Docker in Production: Lessons from Running 500+ Containers

Docker in development and Docker in production are fundamentally different. In development, you care about fast builds and easy debugging. In production, you care about security, reliability, resource efficiency, and observability. After running 500+ containers across client deployments, these are the production practices we never skip.

Container orchestration and deployment — Production containers need security hardening, health checks, and resource governance

Multi-Stage Builds for Minimal Images

Every layer in your Docker image is attack surface. Build tools, dev dependencies, and source code don't belong in production images. Multi-stage builds let you use a full build environment (Node, Go, Rust toolchain) for compilation, then copy only the built artifacts to a minimal runtime image.

Dockerfile

# Build stage — full Node environment
FROM node:20-alpine AS builder
WORKDIR /app
COPY package*.json ./
RUN npm ci
COPY . .
RUN npm run build

# Production stage — minimal image
FROM node:20-alpine AS runner
WORKDIR /app
ENV NODE_ENV=production

# Security: run as non-root user
RUN addgroup -g 1001 -S app && adduser -S app -u 1001
COPY --from=builder --chown=app:app /app/.next/standalone ./
COPY --from=builder --chown=app:app /app/public ./public
COPY --from=builder --chown=app:app /app/.next/static ./.next/static

USER app
EXPOSE 3000

# Health check
HEALTHCHECK --interval=30s --timeout=3s --start-period=10s \
  CMD wget --no-verbose --tries=1 --spider http://localhost:3000/api/health || exit 1

CMD ["node", "server.js"]

Security Hardening Checklist

Never run as root: Always create a non-root user and switch to it with USER directive
Use distroless or Alpine base images: Fewer packages = fewer vulnerabilities. Our Next.js production images are 85MB vs 1.2GB for the default node image.
Scan images in CI: Run Trivy or Snyk container scanning before pushing to registry. Block deployments with critical/high vulnerabilities.
Pin base image digests: Use FROM node:20-alpine@sha256:abc123... instead of tags to prevent supply chain attacks via tag mutation.
No secrets in images: Use runtime environment variables or secret managers. Never COPY .env files or embed API keys.
Read-only filesystem: Mount the container filesystem as read-only and use tmpfs for directories that need write access.

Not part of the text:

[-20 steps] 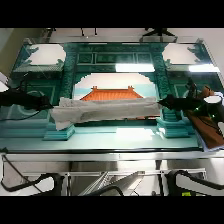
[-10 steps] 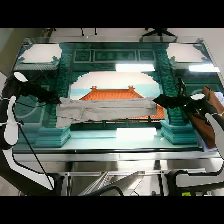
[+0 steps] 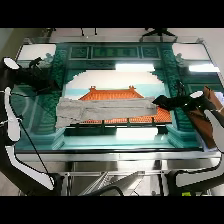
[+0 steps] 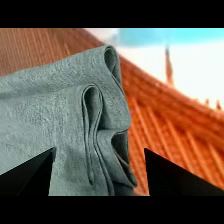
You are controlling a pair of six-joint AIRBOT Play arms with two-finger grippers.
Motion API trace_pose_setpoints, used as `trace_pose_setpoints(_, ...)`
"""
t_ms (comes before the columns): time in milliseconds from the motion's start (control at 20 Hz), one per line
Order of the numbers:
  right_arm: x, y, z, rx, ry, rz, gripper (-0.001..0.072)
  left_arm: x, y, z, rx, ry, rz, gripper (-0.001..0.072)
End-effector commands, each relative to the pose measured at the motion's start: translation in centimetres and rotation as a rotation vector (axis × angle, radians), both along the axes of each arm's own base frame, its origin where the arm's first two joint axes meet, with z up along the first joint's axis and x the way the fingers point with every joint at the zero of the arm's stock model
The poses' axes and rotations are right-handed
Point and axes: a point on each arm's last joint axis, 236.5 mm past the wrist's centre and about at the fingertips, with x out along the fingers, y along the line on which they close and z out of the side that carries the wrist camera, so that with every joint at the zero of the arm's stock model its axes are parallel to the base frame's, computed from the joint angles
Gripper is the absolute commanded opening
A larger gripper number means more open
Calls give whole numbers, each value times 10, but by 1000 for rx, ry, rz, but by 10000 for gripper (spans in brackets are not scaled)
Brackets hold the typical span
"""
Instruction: Fold the shirts.
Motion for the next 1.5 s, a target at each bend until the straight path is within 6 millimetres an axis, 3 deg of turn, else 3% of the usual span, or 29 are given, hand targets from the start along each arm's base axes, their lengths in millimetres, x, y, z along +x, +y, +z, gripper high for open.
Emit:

Resource Limits: Don't Skip This

Every container must have CPU and memory limits. Without limits, a single runaway container can consume all host resources and crash every other container on the node. Memory limits also prevent OOM kills from affecting the wrong containers — better for one container to hit its own limit than for the kernel OOM killer to randomly terminate processes.

docker-compose.prod.yml

services:
  api:
    image: myapp/api:latest
    deploy:
      resources:
        limits:
          cpus: '1.0'
          memory: 512M
        reservations:
          cpus: '0.25'
          memory: 256M
      restart_policy:
        condition: on-failure
        delay: 5s
        max_attempts: 3

Set memory limits to 2x your application's typical usage. This provides headroom for traffic spikes without wasting resources. Monitor actual usage for 2 weeks before right-sizing.

Logging and Observability

Log to stdout/stderr — never to files inside the container. Docker captures stdout/stderr and routes it to your configured logging driver (json-file, fluentd, CloudWatch, etc.). File-based logging inside containers causes disk pressure, log rotation complexity, and makes logs inaccessible when the container crashes.

Use structured JSON logging so your log aggregator can parse fields for filtering and alerting. Include the container ID, service name, and trace ID in every log entry for correlation across a distributed system.